Hacía veinte días que la tormenta de arena rugía sin descanso. Veinte días sin ver el sol. Veinte días sin ver nada, en realidad: cuando avanzaban, desde el centro de la caravana no se veía ninguno de los dos extremos; cuando acampaban, se hacía difícil encontrar la tienda más cercana. La tormenta se había llevado el sol. La tormenta se había llevado las estrellas. La tormenta se había llevado el agua: el pozo de El-Jahr estaba seco, igual que el de El-Jaht. El de Yahb-Bah había sido engullido por las arenas y apenas sobresalía dos palmos de su aguja de piedra, de siete metros de altura. La tormenta quería llevarse ahora sus vidas. Parecía un ser vivo. Se podía sentir su furia, su ansia de sangre. Entre las tiendas, a la macilenta luz, la arena tomaba formas terroríficas, abalanzándose sobre ellas con saña, haciendo vibrar el armazón, arrancando capas de pieles y tela. No había día que no saliera volando alguna, o se viniera abajo atrapando entre sus restos a sus moradores.

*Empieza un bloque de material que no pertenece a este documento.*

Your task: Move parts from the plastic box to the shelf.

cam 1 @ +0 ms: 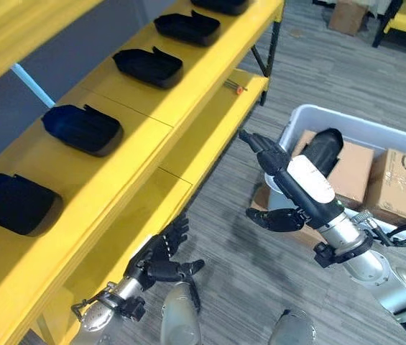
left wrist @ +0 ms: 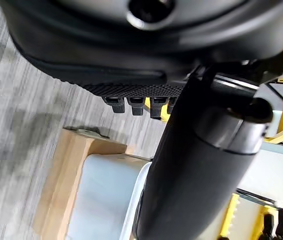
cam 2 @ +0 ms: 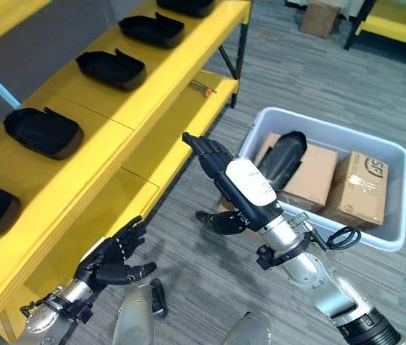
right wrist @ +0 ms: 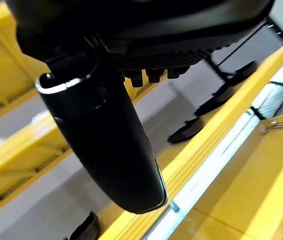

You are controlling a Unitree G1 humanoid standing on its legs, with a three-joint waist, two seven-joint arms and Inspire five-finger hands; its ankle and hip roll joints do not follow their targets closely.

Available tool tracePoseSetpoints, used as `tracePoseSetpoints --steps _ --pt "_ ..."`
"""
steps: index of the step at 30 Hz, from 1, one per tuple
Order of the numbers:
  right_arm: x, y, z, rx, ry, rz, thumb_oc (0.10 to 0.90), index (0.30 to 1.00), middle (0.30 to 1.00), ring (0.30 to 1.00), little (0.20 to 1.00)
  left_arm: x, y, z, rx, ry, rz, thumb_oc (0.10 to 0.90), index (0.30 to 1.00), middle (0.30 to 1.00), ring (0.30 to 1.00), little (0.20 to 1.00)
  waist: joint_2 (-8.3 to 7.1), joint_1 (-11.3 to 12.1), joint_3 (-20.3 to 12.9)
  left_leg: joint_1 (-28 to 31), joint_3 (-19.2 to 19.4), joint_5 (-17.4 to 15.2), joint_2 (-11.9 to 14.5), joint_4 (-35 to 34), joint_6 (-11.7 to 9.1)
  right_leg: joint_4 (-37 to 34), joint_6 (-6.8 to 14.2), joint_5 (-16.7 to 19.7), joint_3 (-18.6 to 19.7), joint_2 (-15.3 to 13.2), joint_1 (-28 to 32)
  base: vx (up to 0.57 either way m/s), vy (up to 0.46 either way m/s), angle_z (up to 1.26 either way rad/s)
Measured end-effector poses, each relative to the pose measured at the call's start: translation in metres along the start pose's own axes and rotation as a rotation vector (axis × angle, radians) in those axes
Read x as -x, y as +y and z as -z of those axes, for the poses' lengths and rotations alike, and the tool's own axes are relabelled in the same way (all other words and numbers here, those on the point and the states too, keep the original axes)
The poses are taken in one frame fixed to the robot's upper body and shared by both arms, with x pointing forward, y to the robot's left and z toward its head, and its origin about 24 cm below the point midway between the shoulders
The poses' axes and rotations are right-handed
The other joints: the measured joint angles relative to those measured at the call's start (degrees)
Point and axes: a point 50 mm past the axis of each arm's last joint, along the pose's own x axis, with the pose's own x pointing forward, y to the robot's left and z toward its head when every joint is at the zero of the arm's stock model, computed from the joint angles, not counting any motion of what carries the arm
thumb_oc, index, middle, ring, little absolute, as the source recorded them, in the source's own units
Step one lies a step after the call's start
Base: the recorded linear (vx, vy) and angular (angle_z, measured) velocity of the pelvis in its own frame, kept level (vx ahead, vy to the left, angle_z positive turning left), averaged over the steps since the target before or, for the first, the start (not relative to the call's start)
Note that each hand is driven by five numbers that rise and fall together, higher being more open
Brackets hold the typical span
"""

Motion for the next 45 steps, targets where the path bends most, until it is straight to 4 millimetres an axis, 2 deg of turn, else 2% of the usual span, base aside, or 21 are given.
tracePoseSetpoints --steps 1,2,3,4,6,7,8,9,12,14,15,16,17,18,19,20,23,26,32,35,45 --pt "-0.004 0.005 -0.003 -0.011 -0.016 -0.027 0.9 1.0 1.0 1.0 1.0 0.002 0.004 0.0 -0.011 0.012 -0.011 0.9 1.0 1.0 1.0 1.0 -0.29 0.2 -0.1 0.6 0.4 0.0 0.3 -0.7 0.6 6.4 1.0 -0.3 1.3 0.2 -3.3 0.08 -0.027 -0.1" --pt "-0.004 0.007 -0.004 -0.018 -0.024 -0.041 0.9 1.0 1.0 1.0 1.0 0.004 0.005 0.0 -0.016 0.022 -0.015 0.9 1.0 1.0 1.0 1.0 -0.37 0.3 -0.1 1.0 0.4 0.3 0.2 -1.5 0.7 9.8 0.9 -3.2 1.2 1.4 -4.6 0.03 -0.167 -0.1" --pt "-0.005 0.01 -0.008 -0.027 -0.04 -0.069 0.9 1.0 1.0 1.0 1.0 0.007 0.008 0.0 -0.021 0.025 -0.027 0.9 1.0 1.0 1.0 1.0 -0.77 0.6 -0.3 2.6 1.0 1.4 -0.5 -4.1 1.0 11.2 -1.0 -8.6 -0.1 5.4 -4.9 -0.06 -0.255 -0.07" --pt "-0.005 0.01 -0.012 -0.026 -0.056 -0.078 0.9 1.0 1.0 1.0 1.0 0.01 0.009 0.0 -0.018 0.025 -0.04 0.9 1.0 1.0 1.0 1.0 -1.48 0.7 -0.6 3.6 1.4 2.2 -1.4 -6.5 1.2 8.5 -2.5 -11.7 -2.4 8.1 -4.4 -0.1 -0.278 -0.12" --pt "-0.006 0.005 -0.015 -0.01 -0.093 -0.061 0.9 1.0 1.0 1.0 1.0 0.008 0.008 0.0 -0.014 0.015 -0.054 0.9 1.0 1.0 1.0 1.0 -1.68 -0.1 -0.8 3.2 1.5 2.8 -2.2 -8.7 2.2 -0.8 -4.8 -14.1 -6.0 11.6 -4.1 -0.14 -0.334 0.01" --pt "-0.006 0.002 -0.015 0.001 -0.098 -0.044 0.9 1.0 1.0 1.0 1.0 0.003 0.006 -0.001 -0.011 0.005 -0.056 0.9 1.0 1.0 1.0 1.0 -1.41 -0.9 -0.7 2.0 1.1 2.8 -2.2 -8.8 2.2 -5.9 -4.2 -13.7 -5.8 12.2 -5.3 -0.11 -0.465 0.13" --pt "-0.006 0.001 -0.015 0.016 -0.098 -0.034 0.9 1.0 1.0 1.0 1.0 -0.001 0.004 -0.002 -0.014 -0.002 -0.048 0.9 1.0 1.0 1.0 1.0 -1.36 -1.3 -0.7 1.0 0.8 2.9 -2.2 -8.8 2.0 -8.7 -3.3 -13.1 -5.2 12.0 -6.1 -0.04 -0.536 0.32" --pt "-0.005 0.001 -0.014 0.028 -0.094 -0.023 0.9 1.0 1.0 1.0 1.0 -0.011 0.0 -0.006 -0.024 -0.017 -0.027 0.9 1.0 1.0 1.0 1.0 -1.35 -2.9 -0.6 -1.1 -0.3 3.2 -1.7 -8.6 2.4 -15.8 -1.0 -10.7 -2.6 11.3 -7.3 0.03 -0.37 0.38" --pt "-0.005 0.006 -0.013 0.037 -0.084 -0.012 0.9 1.0 1.0 1.0 1.0 -0.032 -0.008 -0.016 -0.05 -0.048 0.004 0.9 1.0 1.0 1.0 1.0 -1.36 -3.6 1.8 -2.5 -2.0 3.8 -0.7 -8.4 3.3 -21.1 -0.3 -4.3 -0.4 8.4 -7.7 0.19 -0.334 0.31" --pt "-0.002 0.011 -0.013 0.024 -0.071 -0.02 0.9 1.0 1.0 1.0 1.0 -0.033 -0.006 -0.019 -0.061 -0.057 0.004 0.9 1.0 1.0 1.0 1.0 -2.16 -3.5 2.6 -2.3 -2.3 4.5 -0.2 -8.3 2.2 -25.0 -0.1 -3.5 -3.1 6.9 -2.8 0.2 -0.269 0.3" --pt "-0.001 0.01 -0.012 0.037 -0.068 -0.028 0.9 1.0 1.0 1.0 1.0 -0.031 -0.004 -0.018 -0.061 -0.053 -0.008 0.9 1.0 1.0 1.0 1.0 -2.26 -3.4 3.2 -1.9 -1.5 5.0 0.6 -8.0 0.8 -26.8 0.2 -0.4 -6.0 6.8 -0.8 0.21 -0.217 0.31" --pt "-0.002 0.01 -0.011 0.057 -0.066 -0.031 0.9 1.0 1.0 1.0 1.0 -0.028 -0.002 -0.017 -0.06 -0.048 -0.017 0.9 1.0 1.0 1.0 1.0 -2.32 -3.5 3.7 -1.8 -0.8 4.1 1.8 -5.7 -0.1 -25.7 0.1 0.5 -7.5 6.2 -0.8 0.14 -0.137 0.12" --pt "-0.002 0.009 -0.01 0.072 -0.061 -0.038 0.9 1.0 1.0 1.0 1.0 -0.024 -0.003 -0.013 -0.052 -0.034 -0.02 0.9 1.0 1.0 1.0 1.0 -2.26 -3.6 4.0 -2.5 0.0 1.3 2.6 1.1 -0.6 -24.0 -0.3 1.0 -8.5 5.8 -0.9 0.21 -0.183 -0.09" --pt "0.0 0.007 -0.007 0.1 -0.044 -0.059 0.9 1.0 1.0 1.0 1.0 -0.015 -0.005 -0.002 -0.028 0.001 -0.022 0.9 1.0 1.0 1.0 1.0 -1.04 -3.6 3.7 -0.9 1.7 -3.1 3.5 6.8 -0.2 -21.9 -0.8 1.3 -8.9 5.8 -0.7 0.15 -0.11 -0.2" --pt "0.0 0.005 -0.006 0.114 -0.037 -0.07 0.9 1.0 1.0 1.0 1.0 -0.01 -0.007 0.002 -0.017 0.015 -0.018 0.9 1.0 1.0 1.0 1.0 -0.42 -3.7 3.5 1.6 2.8 -6.2 3.5 4.7 -0.9 -20.7 -0.9 1.3 -9.8 5.9 -0.6 0.2 -0.154 -0.2" --pt "0.0 0.004 -0.004 0.121 -0.017 -0.07 0.9 1.0 1.0 1.0 1.0 -0.005 -0.004 0.003 -0.022 0.028 -0.016 0.9 1.0 1.0 1.0 1.0 -1.45 -3.5 3.9 3.2 3.4 -7.0 3.3 3.1 -1.9 -18.7 -1.4 1.2 -10.0 5.0 -0.9 0.13 -0.097 -0.05" --pt "-0.004 -0.001 -0.002 0.147 0.007 -0.068 0.9 1.0 1.0 1.0 1.0 0.004 -0.003 0.006 -0.004 0.034 -0.031 0.9 1.0 1.0 1.0 1.0 -1.61 -3.3 3.8 3.7 3.6 -5.1 3.2 1.5 -2.8 -16.4 -3.5 0.4 -10.6 4.9 -1.3 0.16 -0.104 0.09" --pt "-0.005 -0.005 0.003 0.161 0.058 -0.057 0.9 1.0 1.0 1.0 1.0 0.007 -0.001 0.006 -0.001 0.031 -0.045 0.9 1.0 1.0 1.0 1.0 -1.45 -3.3 3.7 4.8 3.9 -4.6 3.1 0.5 -3.2 -15.0 -4.0 -0.4 -10.8 4.6 -1.3 0.14 -0.072 0.0" --pt "0.003 -0.015 0.014 0.194 0.158 -0.005 0.9 1.0 1.0 1.0 1.0 0.003 0.0 0.0 -0.009 0.007 -0.025 0.9 1.0 1.0 1.0 1.0 -1.57 -4.0 3.6 8.1 6.1 -4.5 2.7 -1.1 -3.4 -15.1 -4.0 -0.5 -9.9 4.2 -0.7 0.1 -0.029 -0.15" --pt "0.008 -0.022 0.017 0.284 0.175 0.046 0.9 1.0 1.0 1.0 1.0 0.006 0.003 0.001 -0.009 0.009 -0.044 0.9 1.0 1.0 1.0 1.0 -1.81 -5.1 2.5 8.7 7.0 -4.6 2.7 -1.4 -3.5 -15.3 -4.1 -0.4 -9.7 4.1 -1.0 0.08 -0.019 -0.15" --pt "0.019 -0.045 0.027 0.376 0.273 0.229 0.9 1.0 1.0 1.0 1.0 0.005 -0.002 -0.005 -0.016 0.0 -0.026 0.9 1.0 1.0 1.0 1.0 -2.47 -6.4 -1.9 10.4 8.9 -5.0 3.5 -1.3 -4.3 -15.1 -4.4 -0.5 -8.1 4.8 -1.8 0.12 -0.049 -0.11"
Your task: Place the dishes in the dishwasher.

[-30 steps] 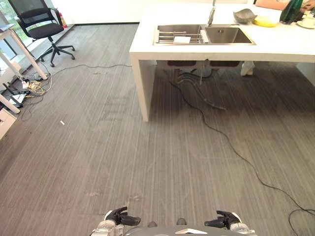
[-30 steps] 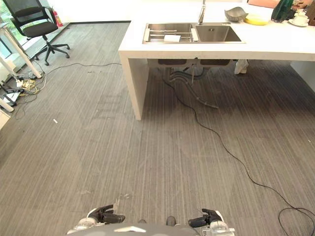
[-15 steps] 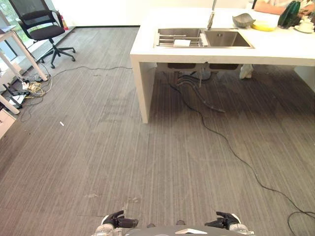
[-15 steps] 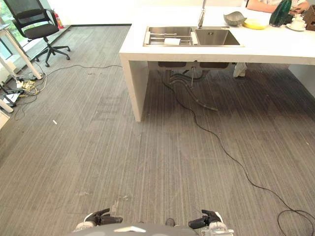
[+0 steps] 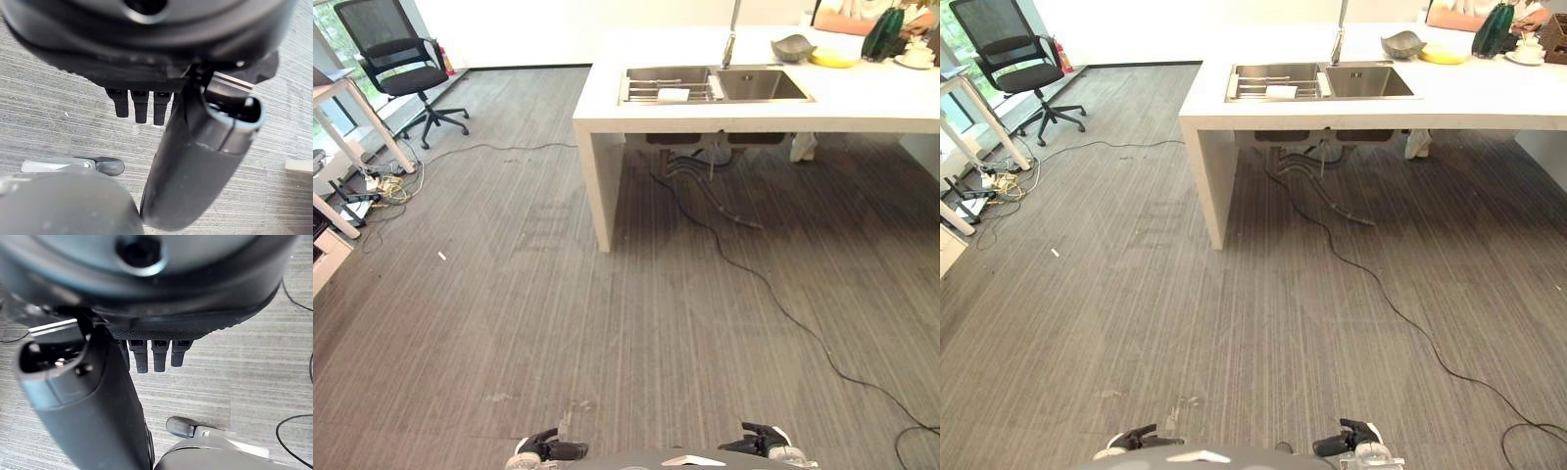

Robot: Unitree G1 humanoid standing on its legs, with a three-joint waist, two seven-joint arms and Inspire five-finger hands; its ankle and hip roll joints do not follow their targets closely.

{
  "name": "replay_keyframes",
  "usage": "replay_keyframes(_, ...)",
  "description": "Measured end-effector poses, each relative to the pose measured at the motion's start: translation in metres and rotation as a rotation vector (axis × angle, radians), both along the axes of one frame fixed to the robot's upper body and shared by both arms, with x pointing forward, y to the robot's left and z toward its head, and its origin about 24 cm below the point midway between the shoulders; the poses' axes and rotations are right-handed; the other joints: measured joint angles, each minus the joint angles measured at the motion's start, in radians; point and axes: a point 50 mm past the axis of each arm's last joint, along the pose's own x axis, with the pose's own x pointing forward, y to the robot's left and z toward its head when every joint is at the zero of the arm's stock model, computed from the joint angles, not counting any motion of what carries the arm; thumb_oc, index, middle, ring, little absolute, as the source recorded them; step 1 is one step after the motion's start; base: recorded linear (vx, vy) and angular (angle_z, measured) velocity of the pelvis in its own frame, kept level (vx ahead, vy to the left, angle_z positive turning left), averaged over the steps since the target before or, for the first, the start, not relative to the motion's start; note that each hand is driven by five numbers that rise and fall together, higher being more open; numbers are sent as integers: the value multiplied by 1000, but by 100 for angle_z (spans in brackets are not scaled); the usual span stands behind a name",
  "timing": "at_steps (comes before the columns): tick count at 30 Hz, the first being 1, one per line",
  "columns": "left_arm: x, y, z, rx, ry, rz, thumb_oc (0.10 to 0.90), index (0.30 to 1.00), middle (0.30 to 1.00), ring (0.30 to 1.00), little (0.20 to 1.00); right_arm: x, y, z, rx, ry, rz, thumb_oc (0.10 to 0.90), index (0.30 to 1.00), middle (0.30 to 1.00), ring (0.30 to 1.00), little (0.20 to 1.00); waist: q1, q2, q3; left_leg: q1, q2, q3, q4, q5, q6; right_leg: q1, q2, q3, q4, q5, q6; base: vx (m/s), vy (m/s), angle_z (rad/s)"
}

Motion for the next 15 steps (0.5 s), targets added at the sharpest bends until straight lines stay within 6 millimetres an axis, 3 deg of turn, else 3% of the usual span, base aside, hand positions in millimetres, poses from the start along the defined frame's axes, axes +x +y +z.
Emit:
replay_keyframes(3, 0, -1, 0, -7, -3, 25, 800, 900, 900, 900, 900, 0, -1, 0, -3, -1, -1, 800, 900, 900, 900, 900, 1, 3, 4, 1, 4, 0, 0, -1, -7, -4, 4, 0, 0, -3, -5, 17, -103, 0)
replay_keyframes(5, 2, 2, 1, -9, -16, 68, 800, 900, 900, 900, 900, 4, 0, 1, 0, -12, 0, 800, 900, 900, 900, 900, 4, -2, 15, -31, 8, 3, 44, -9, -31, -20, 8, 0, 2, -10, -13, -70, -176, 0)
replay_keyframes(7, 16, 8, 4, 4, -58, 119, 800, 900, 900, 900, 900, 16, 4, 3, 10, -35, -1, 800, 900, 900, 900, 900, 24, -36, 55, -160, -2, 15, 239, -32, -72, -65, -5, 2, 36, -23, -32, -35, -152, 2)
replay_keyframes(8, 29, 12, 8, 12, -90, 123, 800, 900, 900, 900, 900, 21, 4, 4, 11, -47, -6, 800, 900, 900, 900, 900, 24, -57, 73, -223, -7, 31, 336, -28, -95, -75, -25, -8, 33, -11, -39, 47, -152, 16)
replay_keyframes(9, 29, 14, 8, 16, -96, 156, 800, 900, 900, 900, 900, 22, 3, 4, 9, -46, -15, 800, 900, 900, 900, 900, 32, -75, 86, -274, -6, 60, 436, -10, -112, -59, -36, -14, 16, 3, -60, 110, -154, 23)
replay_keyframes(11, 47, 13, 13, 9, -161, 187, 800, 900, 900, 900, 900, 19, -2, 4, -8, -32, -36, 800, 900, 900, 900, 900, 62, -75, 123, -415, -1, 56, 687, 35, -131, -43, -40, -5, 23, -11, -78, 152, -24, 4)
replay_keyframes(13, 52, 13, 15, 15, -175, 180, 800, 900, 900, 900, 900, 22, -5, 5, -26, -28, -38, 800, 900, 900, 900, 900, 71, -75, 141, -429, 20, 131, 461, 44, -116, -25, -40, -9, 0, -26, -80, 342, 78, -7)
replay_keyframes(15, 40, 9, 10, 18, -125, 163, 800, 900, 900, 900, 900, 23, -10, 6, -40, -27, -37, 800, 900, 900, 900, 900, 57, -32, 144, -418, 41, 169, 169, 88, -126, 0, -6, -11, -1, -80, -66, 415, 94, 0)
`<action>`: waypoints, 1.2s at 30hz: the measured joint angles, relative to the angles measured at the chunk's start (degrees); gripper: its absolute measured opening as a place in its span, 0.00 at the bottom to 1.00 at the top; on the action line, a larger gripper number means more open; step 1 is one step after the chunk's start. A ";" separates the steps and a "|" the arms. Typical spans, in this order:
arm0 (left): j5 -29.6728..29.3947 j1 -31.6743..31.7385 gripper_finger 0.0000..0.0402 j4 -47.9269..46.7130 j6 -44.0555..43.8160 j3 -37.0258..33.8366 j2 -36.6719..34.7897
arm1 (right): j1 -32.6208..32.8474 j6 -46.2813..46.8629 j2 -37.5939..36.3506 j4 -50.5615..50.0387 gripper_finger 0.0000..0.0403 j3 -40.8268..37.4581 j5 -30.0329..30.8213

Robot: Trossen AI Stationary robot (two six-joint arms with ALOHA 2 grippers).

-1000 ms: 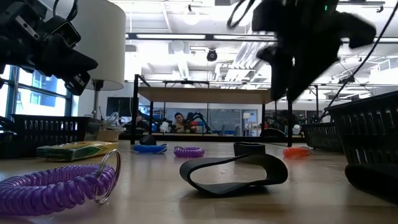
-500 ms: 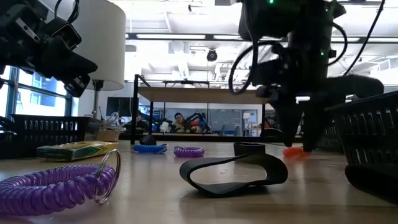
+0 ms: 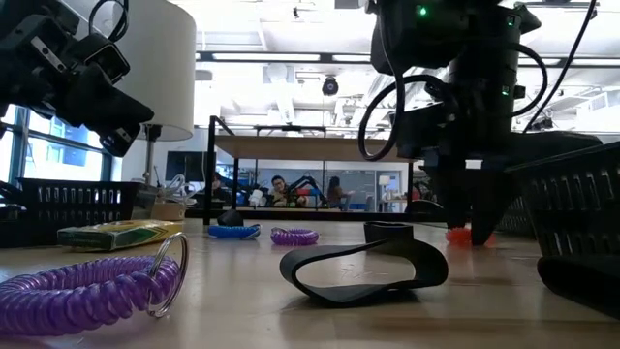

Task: Pick & Place Office Desk Supplies
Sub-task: Put the bottom orange spiral keychain into the top left bin

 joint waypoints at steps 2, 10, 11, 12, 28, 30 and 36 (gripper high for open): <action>0.00 0.00 0.00 0.02 0.04 0.00 0.00 | 0.05 0.34 0.05 0.22 0.17 -0.04 -0.13; 1.85 -0.17 0.00 0.02 -0.51 0.00 0.00 | 1.81 6.07 -0.67 0.38 0.04 -0.04 4.90; 2.69 -0.32 0.00 0.02 -0.52 0.00 0.00 | 2.36 7.43 -0.82 0.53 0.04 0.39 6.85; 3.14 -0.50 0.00 0.05 -0.54 0.00 0.00 | 2.97 8.76 -1.22 0.53 0.04 1.04 8.62; 2.66 -7.26 0.12 20.03 3.51 0.28 2.94 | 12.85 5.38 -4.39 25.99 0.01 8.32 24.89; 1.09 -8.69 0.17 24.31 4.79 0.28 4.94 | 12.31 2.35 -4.39 28.02 0.01 8.27 24.52; -8.03 -14.02 0.32 40.76 15.20 0.38 14.66 | 10.48 -4.48 -4.65 33.31 0.01 8.28 19.38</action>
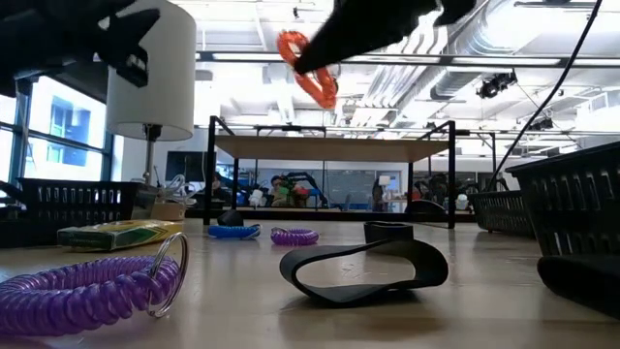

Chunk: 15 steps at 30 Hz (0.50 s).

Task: Pick & Place Office Desk Supplies
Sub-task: Put the bottom orange spiral keychain into the top left bin

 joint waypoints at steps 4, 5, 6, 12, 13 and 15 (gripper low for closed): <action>-1.44 -3.93 0.36 7.90 12.18 2.00 8.20 | 0.00 -2.51 -2.41 1.45 0.01 0.02 -2.82; -1.41 -4.86 0.36 8.69 14.94 3.03 10.60 | 0.00 -3.08 -3.22 1.42 0.01 -0.46 -3.41; -1.37 -5.63 0.37 9.22 17.07 4.30 13.11 | -0.01 -3.30 -3.89 1.35 0.01 -1.02 -5.08; -5.61 -8.09 0.37 12.12 19.40 12.88 29.27 | -1.74 -4.03 -12.69 7.28 0.01 -7.13 -22.11; -5.92 -8.24 0.37 13.57 19.42 14.59 32.17 | -1.83 -4.04 -14.63 8.36 0.01 -9.52 -22.36; -6.03 -8.25 0.37 15.54 19.47 17.17 36.62 | -2.28 -4.14 -17.91 13.08 0.01 -14.95 -22.15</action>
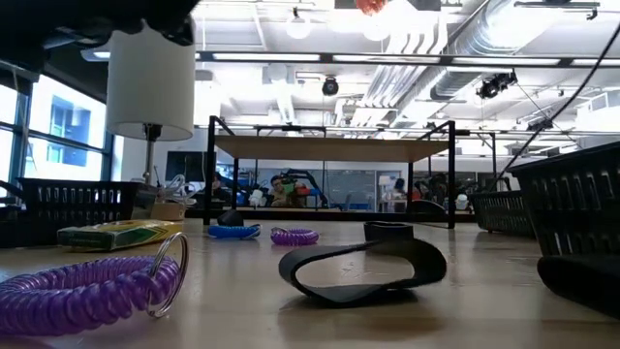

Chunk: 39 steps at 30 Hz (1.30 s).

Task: Pick & Place Office Desk Supplies
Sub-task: Put the bottom orange spiral keychain into the top left bin

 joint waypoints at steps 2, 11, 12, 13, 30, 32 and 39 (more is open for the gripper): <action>0.00 0.00 0.37 1.60 0.06 2.50 4.46 | -0.81 0.02 -2.83 9.85 0.01 -6.55 -0.58; -0.67 1.36 0.37 10.08 0.03 6.41 14.83 | -2.25 -0.15 1.04 50.41 0.01 -24.30 -0.89; -0.85 1.75 0.37 10.57 -0.88 6.35 15.03 | -2.32 -0.17 2.36 51.56 0.01 -24.16 -0.53; -0.92 2.04 0.37 11.35 -1.76 6.83 15.76 | -2.58 -0.11 3.77 52.94 0.01 -23.60 0.27; -1.23 5.64 0.37 11.65 -10.19 10.79 21.58 | -3.97 -5.05 14.48 55.37 0.01 -15.37 12.73; -1.41 5.64 0.37 11.50 -10.20 10.75 21.68 | -4.16 -5.49 14.48 55.14 0.01 -15.39 12.62; -2.78 6.47 0.37 12.37 -15.90 11.02 22.22 | -5.70 -5.17 14.48 53.20 0.01 -15.41 12.57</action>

La tienda del jefe era la más grande y la más sólida. Las demás estaban apiñadas contra ella, así que a su alrededor quedaba un espacio en el que casi se podía estar. Un altivo camello negro hacía de improvisado cortavientos en uno de los laterales, así que para el chaval que, acuclillado, curioseaba por un pequeño agujero abierto entre las capas de piel y lana, la tormenta era apenas un murmullo.
Dentro, entreveía al viejo jefe, de rostro fatigado y grandes ojeras y a su hijo, un joven Saden con la cara pálida como la de un cadáver. Al otro lado de la rica alfombra, un hombre de negro, tan altivo como su camello, tan terrible o más que la tormenta. Entre ambos, un bebé hacía pucheros: el hijo de Menna, que había nacido prematuro por culpa de la maldita tormenta. Hablaba el jefe, hablaba el tipo de negro, que mantenía su rostro cubierto incluso bajo techo, y a cada palabra Saden empalidecía aún más.
Llegaron a un acuerdo. El hombre de negro salió de la cabaña, fue hacia el ganado y al poco volvió a cruzar el campamento, hacia donde soplaba la tormenta, llevando un pequeño cabrito también nacido en esos crueles días. Luego, sólo el ronco bramar de la tormenta.
Y una piedra, dirigida con precisión a la cabeza del muchacho. Un grito, un salto, las manos levantadas por reflejo, cubriendo inútilmente la cabeza y la piedra, inofensiva, rebotando en un breve muro invisible. La arena crepitando un instante sobre él, como la lluvia en el tejado, antes de que desapareciera.
La sombra negra salió de la tormenta y se arrodilló junto al asustado chico. Con la mano izquierda se retiró el velo y le dedicó una sonrisa feroz. Los ojos dorados brillaban divertidos. Iba cuidadosamente afeitado y un tatuaje reciente, una desagradable espiral negra, se le enroscaba, desde el cuello, en la mejilla derecha.
—Tienes poder, Rashid. Es poco, pero ejercítalo: puede salvarte la vida. —Le revolvió con gesto cariñoso el pelo y entró en la tienda. El chaval quedó sentado en el suelo, recuperando el aliento, mientras un grueso goterón de sangre le caía por la frente.
Salió al poco, protegiendo un pequeño fardo entre sus ropajes. Montó en su camello y se internó en la tormenta. Atrás dejó el viento, el llanto desgarrado de una joven madre, el silencioso reproche de una esposa, la honda desesperación de un hombre justo, la desagradable enseñanza de lo que significa ser jefe.
Al día siguiente, brillaba el sol. Tiempo a cambio de Tiempo. Vida a cambio de vida. El Caminante de la Muerte, maldito y necesitado.
En su tienda, Rashid despertó sobresaltado. Oh, piadosa Devah, ¿por qué este sueño, por qué este recuerdo olvidado? ¿Por qué ahora?